Within the records below is a range that opens at the line with "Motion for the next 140" and closes at the line with "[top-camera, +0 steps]". Return that range word for word, both ends included, and only that range.

┄┄┄┄┄┄┄┄┄┄┄┄┄┄┄┄┄┄┄┄

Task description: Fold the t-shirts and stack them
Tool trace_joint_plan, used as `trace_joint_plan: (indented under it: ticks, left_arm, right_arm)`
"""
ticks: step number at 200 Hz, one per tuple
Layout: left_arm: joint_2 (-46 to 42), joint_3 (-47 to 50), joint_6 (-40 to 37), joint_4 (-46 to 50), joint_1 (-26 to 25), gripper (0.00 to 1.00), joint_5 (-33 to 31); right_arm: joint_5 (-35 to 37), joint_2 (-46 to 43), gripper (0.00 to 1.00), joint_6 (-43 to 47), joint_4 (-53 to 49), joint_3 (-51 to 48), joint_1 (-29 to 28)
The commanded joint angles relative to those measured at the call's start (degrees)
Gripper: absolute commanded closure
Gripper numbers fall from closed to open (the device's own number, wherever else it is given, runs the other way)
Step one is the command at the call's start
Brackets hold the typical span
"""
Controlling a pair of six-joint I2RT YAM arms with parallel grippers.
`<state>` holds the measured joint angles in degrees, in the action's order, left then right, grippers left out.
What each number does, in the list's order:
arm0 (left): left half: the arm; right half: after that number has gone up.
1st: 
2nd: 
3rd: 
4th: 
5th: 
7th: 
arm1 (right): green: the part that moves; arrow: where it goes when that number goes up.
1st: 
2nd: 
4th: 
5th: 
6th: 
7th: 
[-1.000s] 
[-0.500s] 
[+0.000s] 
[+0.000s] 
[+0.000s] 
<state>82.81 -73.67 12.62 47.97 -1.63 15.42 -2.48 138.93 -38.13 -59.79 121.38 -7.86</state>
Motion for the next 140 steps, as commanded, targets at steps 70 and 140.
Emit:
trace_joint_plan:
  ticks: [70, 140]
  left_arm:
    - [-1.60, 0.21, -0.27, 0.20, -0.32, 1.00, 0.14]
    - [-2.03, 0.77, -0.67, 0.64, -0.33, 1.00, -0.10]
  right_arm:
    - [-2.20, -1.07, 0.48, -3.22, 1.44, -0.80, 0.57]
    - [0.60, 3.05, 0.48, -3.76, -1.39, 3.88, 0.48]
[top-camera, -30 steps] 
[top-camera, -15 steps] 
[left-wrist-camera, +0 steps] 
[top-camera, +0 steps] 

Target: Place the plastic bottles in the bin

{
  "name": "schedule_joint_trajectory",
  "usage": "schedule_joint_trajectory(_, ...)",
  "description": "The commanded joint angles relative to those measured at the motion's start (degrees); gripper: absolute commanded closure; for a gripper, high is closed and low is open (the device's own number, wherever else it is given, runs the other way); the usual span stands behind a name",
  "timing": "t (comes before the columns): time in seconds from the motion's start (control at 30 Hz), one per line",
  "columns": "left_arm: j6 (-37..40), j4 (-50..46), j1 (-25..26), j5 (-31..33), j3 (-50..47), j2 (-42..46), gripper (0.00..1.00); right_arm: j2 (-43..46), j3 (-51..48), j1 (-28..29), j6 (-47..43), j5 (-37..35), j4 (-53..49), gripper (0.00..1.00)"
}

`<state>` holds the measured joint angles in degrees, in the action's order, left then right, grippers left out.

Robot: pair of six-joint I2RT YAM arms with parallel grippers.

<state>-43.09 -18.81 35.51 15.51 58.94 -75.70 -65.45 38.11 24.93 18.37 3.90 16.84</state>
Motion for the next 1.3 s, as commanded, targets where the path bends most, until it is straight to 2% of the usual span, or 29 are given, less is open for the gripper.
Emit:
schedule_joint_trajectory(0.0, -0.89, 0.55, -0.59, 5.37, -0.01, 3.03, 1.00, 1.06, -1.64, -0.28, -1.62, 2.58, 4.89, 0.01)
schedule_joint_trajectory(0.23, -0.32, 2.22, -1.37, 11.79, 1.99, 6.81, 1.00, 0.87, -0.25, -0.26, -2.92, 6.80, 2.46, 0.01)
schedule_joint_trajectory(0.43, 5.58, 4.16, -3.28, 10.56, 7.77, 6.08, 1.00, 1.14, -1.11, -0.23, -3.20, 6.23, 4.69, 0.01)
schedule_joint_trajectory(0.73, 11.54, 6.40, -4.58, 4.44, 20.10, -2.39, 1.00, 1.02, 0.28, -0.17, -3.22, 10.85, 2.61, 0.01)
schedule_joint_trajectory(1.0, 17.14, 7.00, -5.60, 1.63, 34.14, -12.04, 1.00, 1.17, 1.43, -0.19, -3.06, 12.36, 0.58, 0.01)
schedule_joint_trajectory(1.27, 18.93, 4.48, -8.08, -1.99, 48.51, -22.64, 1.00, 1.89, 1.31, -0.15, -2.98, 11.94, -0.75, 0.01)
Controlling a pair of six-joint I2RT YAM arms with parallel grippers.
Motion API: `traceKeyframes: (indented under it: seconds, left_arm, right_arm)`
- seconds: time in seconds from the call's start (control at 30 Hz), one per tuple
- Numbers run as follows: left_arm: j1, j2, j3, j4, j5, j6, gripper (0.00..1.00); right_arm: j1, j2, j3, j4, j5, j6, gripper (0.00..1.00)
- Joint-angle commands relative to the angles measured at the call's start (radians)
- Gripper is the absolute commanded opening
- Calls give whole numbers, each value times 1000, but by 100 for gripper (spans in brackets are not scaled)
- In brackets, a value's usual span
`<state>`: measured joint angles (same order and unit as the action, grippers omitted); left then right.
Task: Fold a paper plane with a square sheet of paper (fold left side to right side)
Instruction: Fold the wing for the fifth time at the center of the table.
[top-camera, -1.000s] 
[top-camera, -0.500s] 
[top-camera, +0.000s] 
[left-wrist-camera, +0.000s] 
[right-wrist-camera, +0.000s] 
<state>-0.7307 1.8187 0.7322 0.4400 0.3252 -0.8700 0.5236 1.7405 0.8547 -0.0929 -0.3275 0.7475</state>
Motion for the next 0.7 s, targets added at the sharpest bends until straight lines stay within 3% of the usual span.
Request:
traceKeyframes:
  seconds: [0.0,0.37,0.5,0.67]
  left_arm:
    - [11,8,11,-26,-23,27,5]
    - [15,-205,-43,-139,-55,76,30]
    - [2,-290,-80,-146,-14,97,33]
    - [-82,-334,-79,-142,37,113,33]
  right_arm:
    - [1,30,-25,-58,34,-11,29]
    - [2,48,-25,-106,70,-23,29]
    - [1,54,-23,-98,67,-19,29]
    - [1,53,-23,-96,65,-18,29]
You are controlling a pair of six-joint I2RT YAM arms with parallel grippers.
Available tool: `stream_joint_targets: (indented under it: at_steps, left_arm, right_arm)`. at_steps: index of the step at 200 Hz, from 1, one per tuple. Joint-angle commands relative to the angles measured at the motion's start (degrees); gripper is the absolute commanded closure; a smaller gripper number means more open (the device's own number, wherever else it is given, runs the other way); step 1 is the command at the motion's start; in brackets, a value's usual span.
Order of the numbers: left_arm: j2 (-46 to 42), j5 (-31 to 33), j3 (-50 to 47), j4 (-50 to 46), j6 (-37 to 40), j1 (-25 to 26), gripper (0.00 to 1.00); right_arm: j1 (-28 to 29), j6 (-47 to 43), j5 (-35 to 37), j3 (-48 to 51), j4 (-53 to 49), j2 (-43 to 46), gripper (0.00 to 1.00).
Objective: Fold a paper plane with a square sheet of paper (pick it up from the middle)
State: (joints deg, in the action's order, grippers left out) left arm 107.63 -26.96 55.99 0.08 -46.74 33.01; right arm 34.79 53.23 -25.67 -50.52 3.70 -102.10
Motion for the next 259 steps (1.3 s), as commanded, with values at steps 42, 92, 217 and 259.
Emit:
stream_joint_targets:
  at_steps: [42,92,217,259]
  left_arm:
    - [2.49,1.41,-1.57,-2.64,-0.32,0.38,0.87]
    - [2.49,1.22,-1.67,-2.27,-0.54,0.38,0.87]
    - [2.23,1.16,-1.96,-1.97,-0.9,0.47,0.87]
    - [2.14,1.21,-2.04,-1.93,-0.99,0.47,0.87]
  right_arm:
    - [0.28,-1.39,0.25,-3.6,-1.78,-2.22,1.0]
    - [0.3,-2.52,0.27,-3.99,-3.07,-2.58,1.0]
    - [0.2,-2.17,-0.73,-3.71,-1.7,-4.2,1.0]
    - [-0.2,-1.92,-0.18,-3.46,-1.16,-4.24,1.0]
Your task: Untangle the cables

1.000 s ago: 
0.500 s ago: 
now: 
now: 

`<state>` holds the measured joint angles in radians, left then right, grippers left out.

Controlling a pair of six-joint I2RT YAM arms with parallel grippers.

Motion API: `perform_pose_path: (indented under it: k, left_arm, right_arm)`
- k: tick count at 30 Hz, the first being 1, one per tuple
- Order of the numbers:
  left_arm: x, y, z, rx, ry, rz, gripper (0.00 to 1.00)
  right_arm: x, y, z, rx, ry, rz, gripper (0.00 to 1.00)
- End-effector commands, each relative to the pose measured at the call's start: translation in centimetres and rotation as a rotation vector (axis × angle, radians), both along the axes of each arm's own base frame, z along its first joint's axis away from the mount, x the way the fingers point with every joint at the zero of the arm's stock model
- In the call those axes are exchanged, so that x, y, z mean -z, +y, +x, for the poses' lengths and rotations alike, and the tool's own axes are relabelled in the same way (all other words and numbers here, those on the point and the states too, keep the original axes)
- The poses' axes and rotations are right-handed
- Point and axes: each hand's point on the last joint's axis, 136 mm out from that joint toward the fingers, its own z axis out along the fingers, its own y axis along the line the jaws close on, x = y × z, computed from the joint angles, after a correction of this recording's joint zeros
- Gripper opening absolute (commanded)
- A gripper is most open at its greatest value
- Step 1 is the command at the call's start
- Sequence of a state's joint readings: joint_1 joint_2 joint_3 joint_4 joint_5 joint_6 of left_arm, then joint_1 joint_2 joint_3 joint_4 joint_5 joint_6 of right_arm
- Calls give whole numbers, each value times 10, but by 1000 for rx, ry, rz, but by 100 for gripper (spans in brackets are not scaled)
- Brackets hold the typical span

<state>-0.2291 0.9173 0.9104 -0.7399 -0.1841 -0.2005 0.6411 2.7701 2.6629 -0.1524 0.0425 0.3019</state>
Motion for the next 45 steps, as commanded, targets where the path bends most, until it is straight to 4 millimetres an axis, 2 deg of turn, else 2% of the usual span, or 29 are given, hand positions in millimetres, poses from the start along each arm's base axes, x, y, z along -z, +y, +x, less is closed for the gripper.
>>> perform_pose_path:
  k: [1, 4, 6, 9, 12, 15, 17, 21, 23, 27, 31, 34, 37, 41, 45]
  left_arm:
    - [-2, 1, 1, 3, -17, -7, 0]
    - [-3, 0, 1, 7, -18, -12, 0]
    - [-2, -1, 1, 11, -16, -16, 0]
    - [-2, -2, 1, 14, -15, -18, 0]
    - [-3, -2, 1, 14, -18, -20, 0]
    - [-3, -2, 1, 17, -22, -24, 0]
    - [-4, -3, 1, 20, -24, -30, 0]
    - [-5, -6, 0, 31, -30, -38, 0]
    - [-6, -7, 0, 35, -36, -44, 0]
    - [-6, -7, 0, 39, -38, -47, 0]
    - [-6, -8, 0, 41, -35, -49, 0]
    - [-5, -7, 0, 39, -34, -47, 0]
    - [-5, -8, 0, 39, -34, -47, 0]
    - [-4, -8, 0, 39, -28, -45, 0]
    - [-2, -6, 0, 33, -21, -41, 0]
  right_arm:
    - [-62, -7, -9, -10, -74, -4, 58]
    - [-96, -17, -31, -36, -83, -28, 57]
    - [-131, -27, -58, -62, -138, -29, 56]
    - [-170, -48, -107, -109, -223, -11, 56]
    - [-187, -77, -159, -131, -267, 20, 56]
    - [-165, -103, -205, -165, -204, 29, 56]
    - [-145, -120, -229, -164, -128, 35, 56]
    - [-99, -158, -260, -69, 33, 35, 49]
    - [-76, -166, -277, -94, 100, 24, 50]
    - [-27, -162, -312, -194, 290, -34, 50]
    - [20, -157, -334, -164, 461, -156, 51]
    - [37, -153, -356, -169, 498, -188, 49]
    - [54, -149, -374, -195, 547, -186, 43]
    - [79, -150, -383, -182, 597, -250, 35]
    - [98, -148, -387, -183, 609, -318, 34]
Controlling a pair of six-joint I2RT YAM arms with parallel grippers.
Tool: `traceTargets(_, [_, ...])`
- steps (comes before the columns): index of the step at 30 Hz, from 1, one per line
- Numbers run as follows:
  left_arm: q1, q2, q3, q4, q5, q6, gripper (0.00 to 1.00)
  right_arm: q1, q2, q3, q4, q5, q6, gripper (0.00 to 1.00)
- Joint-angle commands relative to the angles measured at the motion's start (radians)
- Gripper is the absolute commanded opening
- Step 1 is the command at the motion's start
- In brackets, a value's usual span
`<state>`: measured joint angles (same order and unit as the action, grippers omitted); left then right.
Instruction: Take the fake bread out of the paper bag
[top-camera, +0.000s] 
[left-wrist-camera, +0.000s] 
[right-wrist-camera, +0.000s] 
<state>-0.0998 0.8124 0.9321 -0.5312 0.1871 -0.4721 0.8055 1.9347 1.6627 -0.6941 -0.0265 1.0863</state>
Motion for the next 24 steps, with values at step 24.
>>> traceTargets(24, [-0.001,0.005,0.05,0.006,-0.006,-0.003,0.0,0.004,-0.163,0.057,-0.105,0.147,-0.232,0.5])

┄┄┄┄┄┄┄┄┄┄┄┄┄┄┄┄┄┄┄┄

(Answer for the task)
Motion for the next 140 steps, as commanded, targets at steps 70 and 140.
Emit:
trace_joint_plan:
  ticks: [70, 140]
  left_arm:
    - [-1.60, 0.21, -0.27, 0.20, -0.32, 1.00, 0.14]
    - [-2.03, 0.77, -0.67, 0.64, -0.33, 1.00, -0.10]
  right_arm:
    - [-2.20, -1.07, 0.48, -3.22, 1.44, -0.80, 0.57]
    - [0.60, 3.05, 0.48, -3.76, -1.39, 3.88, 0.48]
[top-camera, -30 steps] 
[top-camera, -15 steps] 
[left-wrist-camera, +0 steps] 
[top-camera, +0 steps] 

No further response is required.